TASK ITEM:
The stretch wanted below opens at the line containing "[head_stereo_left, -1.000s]" and closes at the line containing "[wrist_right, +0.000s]". Please return it exactly, with no other lines.

===== GIVEN RECORDS

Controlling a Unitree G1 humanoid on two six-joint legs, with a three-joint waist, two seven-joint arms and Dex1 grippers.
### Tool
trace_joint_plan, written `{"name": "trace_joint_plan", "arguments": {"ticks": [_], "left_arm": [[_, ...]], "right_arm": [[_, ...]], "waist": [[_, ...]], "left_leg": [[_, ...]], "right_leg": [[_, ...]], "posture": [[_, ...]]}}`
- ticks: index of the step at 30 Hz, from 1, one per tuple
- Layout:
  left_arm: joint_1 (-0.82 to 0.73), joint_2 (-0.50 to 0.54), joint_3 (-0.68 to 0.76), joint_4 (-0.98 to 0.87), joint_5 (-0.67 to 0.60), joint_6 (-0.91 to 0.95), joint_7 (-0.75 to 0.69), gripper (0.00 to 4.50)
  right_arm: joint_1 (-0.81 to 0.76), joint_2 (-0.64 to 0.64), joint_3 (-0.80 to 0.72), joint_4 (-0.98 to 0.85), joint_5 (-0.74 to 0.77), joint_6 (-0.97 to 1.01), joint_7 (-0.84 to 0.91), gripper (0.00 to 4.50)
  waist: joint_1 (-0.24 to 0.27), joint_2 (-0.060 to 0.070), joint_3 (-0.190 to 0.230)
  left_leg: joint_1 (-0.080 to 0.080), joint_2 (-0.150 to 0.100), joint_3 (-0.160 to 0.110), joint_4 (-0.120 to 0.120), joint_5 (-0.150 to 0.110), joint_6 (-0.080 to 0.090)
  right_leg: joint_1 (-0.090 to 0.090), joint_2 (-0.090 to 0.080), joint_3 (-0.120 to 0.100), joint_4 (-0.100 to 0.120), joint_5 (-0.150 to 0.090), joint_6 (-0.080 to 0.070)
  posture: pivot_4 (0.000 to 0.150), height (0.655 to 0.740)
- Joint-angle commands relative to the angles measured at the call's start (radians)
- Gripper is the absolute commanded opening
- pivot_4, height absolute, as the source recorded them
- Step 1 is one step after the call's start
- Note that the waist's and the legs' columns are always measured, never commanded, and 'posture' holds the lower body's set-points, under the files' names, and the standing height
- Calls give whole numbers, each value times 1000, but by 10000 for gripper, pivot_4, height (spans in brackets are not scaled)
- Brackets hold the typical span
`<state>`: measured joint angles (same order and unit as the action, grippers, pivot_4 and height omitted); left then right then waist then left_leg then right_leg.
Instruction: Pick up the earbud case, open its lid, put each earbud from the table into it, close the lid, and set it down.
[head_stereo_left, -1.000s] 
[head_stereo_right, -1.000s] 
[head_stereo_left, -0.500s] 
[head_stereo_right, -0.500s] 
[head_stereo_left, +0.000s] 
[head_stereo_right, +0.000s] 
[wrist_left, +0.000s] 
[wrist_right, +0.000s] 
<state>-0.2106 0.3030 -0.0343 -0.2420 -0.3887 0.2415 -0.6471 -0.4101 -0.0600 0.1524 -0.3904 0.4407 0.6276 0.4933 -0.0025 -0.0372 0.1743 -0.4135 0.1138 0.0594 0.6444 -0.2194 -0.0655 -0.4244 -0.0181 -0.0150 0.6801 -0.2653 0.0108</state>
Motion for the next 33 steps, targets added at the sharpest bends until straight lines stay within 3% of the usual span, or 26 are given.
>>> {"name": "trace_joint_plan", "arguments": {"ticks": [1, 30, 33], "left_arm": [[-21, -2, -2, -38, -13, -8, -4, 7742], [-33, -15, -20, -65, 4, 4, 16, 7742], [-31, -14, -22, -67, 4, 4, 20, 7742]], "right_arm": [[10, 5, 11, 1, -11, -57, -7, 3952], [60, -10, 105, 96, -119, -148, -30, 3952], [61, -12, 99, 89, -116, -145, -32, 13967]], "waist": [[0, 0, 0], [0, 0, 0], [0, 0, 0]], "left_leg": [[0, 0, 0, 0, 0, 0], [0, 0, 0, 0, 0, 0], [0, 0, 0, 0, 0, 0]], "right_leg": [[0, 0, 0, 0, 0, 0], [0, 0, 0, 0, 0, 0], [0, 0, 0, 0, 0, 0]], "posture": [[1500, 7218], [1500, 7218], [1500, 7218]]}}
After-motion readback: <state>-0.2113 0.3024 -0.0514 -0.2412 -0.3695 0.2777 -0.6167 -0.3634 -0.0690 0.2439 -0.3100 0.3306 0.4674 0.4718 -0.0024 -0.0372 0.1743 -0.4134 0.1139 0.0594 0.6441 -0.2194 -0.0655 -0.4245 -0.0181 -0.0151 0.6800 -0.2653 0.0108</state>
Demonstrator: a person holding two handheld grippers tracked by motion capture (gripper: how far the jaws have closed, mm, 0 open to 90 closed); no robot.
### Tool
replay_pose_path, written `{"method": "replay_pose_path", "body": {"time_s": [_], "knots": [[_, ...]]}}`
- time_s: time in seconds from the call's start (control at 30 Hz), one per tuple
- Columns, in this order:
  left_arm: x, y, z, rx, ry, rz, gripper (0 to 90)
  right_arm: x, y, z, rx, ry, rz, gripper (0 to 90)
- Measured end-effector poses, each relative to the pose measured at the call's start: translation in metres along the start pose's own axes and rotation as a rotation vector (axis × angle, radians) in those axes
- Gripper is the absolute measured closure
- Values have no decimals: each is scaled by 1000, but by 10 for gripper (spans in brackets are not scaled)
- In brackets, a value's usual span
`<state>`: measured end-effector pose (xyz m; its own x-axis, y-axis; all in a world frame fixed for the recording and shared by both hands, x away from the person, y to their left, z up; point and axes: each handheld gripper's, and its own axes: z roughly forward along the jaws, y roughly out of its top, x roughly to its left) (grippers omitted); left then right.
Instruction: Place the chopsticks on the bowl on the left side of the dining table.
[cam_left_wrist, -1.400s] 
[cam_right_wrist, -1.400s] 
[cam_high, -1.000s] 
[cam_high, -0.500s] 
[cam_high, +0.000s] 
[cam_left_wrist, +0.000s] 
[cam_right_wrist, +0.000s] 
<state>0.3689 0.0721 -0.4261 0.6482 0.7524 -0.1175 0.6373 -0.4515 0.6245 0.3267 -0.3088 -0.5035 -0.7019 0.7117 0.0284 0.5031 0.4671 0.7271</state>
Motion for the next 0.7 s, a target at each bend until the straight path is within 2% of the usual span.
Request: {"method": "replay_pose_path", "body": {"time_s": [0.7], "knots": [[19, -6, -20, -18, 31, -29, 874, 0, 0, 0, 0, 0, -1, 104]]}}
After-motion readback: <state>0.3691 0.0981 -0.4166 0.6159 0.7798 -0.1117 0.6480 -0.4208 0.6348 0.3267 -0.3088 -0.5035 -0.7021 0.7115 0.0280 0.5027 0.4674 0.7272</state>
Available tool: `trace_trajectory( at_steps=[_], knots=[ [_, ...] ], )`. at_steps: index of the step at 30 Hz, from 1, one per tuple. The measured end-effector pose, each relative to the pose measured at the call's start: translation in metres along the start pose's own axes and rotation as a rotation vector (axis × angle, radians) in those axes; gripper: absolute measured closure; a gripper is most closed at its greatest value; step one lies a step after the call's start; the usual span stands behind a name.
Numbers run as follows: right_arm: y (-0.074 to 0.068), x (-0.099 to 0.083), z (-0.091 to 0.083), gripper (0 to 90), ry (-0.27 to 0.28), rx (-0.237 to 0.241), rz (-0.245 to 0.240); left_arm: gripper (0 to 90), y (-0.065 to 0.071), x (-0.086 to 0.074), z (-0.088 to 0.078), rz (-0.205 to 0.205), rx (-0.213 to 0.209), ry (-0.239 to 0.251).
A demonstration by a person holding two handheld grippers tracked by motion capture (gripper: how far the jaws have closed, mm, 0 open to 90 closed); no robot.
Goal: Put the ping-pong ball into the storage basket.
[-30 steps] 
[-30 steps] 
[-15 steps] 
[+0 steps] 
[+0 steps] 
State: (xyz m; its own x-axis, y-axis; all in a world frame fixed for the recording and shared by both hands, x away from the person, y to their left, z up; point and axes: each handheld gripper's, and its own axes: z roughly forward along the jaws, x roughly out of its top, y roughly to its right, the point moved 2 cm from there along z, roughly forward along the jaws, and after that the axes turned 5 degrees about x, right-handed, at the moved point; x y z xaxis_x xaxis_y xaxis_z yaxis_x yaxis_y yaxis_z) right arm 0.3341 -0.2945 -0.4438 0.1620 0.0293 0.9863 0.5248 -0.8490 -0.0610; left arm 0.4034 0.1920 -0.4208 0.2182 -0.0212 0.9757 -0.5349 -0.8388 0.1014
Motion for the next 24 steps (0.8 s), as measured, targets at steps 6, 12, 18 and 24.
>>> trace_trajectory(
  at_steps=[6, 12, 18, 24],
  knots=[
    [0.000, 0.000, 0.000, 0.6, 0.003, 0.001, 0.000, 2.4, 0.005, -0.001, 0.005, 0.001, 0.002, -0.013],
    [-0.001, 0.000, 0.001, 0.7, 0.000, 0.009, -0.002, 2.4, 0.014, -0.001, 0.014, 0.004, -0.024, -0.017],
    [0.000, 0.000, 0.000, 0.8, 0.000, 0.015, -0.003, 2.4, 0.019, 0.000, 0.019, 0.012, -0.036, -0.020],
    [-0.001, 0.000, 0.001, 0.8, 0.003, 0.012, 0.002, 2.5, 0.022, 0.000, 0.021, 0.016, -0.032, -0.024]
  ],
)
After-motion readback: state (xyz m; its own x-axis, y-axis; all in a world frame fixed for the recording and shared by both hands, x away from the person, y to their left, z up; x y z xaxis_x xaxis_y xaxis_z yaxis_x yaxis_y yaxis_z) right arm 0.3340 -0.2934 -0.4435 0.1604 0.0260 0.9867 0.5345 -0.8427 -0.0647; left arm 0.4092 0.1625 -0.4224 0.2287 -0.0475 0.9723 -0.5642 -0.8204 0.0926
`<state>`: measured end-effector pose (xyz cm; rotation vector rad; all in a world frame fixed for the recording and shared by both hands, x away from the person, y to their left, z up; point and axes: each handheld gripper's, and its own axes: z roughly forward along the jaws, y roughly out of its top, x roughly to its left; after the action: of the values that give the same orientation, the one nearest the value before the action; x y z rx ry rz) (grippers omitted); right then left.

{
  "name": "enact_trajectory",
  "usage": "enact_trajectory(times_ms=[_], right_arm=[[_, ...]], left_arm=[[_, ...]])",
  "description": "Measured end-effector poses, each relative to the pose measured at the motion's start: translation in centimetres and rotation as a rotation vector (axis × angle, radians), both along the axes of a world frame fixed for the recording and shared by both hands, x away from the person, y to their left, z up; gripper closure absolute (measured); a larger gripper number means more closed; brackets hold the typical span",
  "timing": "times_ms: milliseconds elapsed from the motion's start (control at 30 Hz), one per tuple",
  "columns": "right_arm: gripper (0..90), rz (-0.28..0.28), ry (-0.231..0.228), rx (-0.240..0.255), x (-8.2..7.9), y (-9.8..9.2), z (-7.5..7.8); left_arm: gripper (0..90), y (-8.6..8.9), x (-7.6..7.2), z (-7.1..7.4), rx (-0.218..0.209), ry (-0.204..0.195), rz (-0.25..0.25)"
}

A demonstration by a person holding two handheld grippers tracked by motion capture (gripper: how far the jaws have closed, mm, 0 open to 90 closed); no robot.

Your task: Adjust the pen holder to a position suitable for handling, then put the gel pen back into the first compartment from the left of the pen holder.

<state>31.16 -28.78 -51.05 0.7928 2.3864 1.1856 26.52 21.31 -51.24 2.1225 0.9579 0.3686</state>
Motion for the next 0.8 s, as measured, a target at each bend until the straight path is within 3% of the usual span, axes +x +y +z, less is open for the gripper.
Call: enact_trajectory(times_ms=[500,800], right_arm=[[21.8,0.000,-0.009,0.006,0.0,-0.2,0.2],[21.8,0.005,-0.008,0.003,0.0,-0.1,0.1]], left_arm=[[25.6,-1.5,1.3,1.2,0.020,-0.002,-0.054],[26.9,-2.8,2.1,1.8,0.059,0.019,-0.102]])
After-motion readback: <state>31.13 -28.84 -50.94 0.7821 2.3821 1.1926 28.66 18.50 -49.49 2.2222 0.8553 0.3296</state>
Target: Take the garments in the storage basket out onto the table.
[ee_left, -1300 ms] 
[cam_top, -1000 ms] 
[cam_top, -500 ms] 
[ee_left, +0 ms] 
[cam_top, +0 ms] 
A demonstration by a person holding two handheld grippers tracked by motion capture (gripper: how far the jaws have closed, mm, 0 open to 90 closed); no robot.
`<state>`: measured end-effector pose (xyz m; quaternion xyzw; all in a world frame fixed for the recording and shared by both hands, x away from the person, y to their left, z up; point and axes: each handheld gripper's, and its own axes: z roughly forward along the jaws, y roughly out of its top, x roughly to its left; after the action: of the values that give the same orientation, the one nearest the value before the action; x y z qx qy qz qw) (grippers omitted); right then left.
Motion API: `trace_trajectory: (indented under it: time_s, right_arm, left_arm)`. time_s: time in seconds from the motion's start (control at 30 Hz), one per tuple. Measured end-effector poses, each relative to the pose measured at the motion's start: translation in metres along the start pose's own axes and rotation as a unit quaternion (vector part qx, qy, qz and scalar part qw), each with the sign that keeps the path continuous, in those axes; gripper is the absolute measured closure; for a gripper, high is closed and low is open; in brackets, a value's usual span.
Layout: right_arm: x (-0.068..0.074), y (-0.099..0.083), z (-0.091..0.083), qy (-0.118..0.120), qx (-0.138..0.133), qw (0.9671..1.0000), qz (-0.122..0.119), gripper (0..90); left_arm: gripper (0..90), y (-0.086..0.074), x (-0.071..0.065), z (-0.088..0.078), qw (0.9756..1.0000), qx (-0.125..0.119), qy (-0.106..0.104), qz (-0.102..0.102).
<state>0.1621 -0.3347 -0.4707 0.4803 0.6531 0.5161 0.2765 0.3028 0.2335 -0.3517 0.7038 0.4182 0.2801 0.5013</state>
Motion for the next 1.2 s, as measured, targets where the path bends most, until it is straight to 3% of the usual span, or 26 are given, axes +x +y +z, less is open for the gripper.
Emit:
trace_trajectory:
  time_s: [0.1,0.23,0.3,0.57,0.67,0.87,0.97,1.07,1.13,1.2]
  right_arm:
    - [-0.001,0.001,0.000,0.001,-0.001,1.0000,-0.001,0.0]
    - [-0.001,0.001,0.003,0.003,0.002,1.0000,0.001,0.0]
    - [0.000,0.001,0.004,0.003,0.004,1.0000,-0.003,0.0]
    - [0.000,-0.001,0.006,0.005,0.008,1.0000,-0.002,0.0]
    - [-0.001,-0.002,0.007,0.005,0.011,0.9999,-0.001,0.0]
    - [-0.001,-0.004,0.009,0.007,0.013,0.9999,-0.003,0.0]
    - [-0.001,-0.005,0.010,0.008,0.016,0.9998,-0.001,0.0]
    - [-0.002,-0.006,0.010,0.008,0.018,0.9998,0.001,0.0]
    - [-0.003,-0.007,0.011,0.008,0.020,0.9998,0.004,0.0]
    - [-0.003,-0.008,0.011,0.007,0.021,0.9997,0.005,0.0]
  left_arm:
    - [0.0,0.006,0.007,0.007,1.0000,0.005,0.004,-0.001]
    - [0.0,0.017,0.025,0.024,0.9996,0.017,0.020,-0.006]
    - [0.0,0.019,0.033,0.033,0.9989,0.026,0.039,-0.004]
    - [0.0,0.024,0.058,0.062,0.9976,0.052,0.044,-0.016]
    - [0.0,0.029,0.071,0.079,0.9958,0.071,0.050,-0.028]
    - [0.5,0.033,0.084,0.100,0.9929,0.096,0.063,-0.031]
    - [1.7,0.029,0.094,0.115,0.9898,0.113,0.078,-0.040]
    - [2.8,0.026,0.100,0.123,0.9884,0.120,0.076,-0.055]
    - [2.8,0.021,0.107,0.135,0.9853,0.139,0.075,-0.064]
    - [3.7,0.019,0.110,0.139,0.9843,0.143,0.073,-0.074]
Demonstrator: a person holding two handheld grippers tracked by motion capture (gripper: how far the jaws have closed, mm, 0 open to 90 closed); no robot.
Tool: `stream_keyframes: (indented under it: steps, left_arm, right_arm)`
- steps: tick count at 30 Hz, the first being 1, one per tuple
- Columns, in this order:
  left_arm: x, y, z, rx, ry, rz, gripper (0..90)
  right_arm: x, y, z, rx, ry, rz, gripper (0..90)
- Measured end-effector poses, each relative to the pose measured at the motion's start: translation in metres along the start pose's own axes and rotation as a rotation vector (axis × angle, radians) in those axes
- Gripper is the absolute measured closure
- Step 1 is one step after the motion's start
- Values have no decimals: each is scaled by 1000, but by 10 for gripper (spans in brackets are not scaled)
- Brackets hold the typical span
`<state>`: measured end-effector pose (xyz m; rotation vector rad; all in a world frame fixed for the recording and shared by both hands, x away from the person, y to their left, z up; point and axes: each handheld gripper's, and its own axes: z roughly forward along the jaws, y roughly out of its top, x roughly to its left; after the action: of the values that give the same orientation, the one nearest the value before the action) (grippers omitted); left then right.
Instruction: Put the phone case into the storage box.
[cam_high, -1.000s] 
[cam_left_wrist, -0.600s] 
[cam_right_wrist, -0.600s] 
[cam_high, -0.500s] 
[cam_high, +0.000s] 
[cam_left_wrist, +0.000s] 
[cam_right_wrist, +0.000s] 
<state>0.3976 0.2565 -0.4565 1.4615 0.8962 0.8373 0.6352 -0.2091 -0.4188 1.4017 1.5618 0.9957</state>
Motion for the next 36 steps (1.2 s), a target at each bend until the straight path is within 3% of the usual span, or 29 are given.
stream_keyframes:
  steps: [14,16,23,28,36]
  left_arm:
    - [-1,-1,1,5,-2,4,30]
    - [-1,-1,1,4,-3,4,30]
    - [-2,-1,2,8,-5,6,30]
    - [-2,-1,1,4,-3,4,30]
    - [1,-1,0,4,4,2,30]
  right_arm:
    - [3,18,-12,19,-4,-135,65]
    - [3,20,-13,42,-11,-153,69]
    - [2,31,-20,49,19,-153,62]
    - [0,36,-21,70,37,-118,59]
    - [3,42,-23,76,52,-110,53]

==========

TASK OUTPUT:
[head_stereo_left, -1.000s] 
[head_stereo_right, -1.000s] 
[head_stereo_left, -0.500s] 
[head_stereo_right, -0.500s] 
[head_stereo_left, +0.000s] 
[head_stereo_right, +0.000s] 
[wrist_left, +0.000s] 
[wrist_right, +0.000s] 

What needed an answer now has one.